[WHAT IS EXPECTED] Your task is to copy the lines of the data below from the line holding "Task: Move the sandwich" through the line holding "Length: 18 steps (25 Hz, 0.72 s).", inclusive, exactly and with nothing added.

(Records drawn from a dataset)
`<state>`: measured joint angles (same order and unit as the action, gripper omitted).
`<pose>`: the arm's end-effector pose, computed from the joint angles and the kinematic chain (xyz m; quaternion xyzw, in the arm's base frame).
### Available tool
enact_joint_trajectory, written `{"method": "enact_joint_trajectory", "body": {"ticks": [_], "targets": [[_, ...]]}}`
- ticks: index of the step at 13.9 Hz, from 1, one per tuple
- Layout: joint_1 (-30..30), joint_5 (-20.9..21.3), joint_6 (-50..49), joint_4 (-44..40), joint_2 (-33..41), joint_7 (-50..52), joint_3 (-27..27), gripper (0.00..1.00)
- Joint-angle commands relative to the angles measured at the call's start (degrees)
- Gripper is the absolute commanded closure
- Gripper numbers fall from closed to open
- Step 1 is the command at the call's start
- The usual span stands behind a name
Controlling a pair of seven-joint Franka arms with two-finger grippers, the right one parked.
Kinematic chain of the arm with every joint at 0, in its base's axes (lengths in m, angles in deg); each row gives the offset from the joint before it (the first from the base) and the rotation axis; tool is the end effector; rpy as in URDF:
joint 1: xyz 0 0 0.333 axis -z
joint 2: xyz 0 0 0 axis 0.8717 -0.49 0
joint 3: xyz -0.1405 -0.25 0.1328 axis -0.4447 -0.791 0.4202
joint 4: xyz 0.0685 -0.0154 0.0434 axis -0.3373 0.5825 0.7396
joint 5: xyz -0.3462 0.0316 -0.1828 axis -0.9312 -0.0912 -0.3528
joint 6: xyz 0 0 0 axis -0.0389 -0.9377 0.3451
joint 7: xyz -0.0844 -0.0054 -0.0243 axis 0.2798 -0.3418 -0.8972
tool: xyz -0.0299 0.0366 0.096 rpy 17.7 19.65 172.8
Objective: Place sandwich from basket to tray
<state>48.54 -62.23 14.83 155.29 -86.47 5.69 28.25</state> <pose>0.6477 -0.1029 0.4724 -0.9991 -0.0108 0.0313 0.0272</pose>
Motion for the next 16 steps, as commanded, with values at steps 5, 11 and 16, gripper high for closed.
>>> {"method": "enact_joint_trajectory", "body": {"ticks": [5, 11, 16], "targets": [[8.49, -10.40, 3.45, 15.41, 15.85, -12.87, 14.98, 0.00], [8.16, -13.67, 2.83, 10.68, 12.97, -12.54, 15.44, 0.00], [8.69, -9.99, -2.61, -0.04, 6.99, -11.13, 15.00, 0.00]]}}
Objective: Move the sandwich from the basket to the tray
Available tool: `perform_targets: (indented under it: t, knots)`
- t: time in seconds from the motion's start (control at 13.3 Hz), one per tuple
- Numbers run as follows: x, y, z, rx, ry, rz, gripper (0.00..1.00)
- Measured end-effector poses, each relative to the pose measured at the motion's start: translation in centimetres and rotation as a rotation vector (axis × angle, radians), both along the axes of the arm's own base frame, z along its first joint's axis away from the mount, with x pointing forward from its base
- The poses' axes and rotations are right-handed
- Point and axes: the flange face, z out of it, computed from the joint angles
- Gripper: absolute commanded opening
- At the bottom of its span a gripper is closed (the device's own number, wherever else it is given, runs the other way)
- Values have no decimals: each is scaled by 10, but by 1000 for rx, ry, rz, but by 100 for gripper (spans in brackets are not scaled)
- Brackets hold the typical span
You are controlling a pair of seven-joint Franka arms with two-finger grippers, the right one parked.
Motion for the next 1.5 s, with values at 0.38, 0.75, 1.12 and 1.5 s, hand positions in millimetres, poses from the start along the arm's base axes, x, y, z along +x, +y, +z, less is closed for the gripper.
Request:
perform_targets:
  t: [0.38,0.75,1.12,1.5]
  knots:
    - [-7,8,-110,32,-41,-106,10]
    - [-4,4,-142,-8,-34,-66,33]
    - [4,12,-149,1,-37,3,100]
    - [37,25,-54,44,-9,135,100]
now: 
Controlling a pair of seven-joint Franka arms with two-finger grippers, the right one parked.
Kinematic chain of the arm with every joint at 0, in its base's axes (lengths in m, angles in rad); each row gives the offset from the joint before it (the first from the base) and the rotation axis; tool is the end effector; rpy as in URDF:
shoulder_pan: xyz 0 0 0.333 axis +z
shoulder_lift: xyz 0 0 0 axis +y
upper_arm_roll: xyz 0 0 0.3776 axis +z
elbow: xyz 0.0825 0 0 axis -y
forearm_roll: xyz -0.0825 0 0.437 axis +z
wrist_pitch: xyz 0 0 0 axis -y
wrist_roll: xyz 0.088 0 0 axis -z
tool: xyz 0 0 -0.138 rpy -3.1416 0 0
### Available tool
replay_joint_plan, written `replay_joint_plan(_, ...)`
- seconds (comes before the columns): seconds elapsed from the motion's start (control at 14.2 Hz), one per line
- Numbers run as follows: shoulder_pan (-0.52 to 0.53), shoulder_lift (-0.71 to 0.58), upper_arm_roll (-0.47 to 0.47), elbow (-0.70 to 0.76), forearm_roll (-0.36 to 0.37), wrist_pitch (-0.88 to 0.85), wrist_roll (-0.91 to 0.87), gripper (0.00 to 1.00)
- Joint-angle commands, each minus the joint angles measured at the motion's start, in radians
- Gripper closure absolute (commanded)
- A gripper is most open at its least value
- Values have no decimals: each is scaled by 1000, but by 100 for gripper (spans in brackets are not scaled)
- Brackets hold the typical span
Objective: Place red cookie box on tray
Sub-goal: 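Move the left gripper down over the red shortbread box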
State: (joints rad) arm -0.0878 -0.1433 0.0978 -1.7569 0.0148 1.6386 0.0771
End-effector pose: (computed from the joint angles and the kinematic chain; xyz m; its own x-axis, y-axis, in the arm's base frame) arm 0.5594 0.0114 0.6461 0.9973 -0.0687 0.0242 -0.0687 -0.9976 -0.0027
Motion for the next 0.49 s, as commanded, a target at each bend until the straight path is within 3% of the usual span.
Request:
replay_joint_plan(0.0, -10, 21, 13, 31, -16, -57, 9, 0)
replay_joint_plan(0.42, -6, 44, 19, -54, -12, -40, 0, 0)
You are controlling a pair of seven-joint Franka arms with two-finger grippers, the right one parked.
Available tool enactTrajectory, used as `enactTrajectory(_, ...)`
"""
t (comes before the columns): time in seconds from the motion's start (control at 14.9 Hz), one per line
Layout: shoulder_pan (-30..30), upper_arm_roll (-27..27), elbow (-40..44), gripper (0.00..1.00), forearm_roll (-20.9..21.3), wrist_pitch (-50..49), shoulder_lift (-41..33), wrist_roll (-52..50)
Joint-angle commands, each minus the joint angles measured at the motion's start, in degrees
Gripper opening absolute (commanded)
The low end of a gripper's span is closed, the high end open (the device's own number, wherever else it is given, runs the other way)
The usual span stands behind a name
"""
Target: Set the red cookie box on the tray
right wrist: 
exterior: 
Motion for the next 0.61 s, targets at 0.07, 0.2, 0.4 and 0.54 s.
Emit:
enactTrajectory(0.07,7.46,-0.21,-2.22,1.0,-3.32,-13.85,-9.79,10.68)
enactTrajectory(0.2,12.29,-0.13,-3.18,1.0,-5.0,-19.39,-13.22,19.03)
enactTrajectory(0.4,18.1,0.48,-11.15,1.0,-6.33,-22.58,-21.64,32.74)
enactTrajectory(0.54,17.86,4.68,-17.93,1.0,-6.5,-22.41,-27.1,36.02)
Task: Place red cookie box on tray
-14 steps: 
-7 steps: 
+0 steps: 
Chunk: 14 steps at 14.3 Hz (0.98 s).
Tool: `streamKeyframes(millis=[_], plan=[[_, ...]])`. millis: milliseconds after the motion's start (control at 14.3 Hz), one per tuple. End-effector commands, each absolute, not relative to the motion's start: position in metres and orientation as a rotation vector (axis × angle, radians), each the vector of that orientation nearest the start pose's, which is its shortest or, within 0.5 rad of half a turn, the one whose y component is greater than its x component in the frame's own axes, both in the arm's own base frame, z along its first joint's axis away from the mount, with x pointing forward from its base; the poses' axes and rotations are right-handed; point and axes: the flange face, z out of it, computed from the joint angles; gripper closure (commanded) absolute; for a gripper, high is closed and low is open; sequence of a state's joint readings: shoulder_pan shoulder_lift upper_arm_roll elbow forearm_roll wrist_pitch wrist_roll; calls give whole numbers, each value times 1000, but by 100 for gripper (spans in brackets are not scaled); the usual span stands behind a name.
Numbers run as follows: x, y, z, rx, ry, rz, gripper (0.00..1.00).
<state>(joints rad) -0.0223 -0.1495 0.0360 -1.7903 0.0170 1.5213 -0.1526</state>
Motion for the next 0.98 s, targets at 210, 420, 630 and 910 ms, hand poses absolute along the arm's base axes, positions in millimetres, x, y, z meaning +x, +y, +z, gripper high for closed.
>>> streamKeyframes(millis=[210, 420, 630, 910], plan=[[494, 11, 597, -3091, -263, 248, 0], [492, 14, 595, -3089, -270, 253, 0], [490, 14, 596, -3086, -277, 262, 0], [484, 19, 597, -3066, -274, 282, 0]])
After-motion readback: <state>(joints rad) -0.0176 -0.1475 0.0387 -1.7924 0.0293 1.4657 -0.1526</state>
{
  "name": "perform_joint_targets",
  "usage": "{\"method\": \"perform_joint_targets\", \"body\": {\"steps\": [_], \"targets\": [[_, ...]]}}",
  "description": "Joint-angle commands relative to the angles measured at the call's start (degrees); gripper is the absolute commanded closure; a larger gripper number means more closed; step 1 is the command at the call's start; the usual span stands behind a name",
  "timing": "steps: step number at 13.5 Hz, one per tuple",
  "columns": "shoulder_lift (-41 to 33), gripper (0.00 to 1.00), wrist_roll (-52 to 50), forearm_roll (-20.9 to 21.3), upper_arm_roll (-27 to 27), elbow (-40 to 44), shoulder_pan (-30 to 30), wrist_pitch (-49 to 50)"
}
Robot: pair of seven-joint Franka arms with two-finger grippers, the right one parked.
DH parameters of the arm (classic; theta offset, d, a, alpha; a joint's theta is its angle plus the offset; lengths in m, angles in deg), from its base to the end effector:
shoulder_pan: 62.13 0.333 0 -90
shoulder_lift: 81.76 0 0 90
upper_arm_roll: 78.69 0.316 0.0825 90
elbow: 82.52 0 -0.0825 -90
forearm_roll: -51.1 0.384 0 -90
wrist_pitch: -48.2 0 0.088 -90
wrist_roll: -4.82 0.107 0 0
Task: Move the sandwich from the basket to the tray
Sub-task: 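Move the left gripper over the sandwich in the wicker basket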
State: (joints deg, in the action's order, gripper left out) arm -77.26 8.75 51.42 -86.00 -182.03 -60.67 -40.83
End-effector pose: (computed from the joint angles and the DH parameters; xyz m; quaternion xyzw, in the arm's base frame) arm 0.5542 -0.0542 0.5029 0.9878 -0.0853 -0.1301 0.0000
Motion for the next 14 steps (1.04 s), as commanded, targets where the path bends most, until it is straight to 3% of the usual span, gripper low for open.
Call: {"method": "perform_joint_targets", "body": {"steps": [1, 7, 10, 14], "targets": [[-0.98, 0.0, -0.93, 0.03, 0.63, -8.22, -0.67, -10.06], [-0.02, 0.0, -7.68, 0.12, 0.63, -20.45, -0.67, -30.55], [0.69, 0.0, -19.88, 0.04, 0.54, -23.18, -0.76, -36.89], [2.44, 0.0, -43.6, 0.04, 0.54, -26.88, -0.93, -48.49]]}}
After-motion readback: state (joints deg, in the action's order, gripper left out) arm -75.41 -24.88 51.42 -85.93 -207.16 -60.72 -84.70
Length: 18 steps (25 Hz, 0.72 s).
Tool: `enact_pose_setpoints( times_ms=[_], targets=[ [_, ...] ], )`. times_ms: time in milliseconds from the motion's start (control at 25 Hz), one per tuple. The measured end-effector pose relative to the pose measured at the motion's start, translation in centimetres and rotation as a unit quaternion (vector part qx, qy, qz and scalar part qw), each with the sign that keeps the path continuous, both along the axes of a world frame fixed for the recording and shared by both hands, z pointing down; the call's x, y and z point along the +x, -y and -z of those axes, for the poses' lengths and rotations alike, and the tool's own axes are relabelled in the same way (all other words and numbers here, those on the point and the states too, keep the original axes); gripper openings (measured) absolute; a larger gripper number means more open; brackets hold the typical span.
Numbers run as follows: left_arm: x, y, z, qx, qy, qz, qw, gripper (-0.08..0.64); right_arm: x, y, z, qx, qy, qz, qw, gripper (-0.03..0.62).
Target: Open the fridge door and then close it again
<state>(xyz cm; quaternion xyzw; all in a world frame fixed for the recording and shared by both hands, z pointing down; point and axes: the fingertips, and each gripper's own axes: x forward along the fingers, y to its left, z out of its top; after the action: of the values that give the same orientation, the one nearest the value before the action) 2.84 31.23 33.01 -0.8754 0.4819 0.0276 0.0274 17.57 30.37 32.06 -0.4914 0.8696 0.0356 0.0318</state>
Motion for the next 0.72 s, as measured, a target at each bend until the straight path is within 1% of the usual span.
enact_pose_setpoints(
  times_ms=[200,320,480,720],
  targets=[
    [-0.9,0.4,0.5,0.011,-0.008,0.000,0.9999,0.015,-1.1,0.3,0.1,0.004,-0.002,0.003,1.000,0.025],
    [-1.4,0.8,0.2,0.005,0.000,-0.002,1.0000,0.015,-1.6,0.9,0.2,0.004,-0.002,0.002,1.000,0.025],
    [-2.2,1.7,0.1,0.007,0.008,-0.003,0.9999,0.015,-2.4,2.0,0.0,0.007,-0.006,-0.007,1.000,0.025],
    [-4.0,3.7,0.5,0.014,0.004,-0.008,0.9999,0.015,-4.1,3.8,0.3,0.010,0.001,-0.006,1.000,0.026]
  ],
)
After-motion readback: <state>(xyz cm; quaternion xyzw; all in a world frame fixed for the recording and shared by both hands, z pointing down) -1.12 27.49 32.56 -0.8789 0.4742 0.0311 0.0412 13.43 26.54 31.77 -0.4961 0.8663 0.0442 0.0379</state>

[THE ANSWER]
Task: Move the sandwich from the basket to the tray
Sub-task: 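Move the left gripper over the sandwich in the wicker basket
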State: (joints deg, in the action's order, gripper left out) arm -77.26 8.75 51.42 -86.00 -182.03 -60.67 -40.83
End-effector pose: (computed from the joint angles and the DH parameters; xyz m; quaternion xyzw, in the arm's base frame) arm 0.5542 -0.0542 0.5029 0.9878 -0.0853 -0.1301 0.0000
Motion for the next 14 steps (1.04 s), as commanded, targets where the path bends most, until it is straight to 3% of the usual span, gripper low for open.
Call: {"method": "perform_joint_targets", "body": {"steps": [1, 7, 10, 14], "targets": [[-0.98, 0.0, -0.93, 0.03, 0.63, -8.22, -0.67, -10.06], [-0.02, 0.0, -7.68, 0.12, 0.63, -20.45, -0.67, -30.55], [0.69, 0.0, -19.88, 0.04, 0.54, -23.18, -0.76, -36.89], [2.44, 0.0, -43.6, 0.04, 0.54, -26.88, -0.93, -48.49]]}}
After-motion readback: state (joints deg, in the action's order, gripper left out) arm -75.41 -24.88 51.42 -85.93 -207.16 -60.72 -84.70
Length: 18 steps (25 Hz, 0.72 s).

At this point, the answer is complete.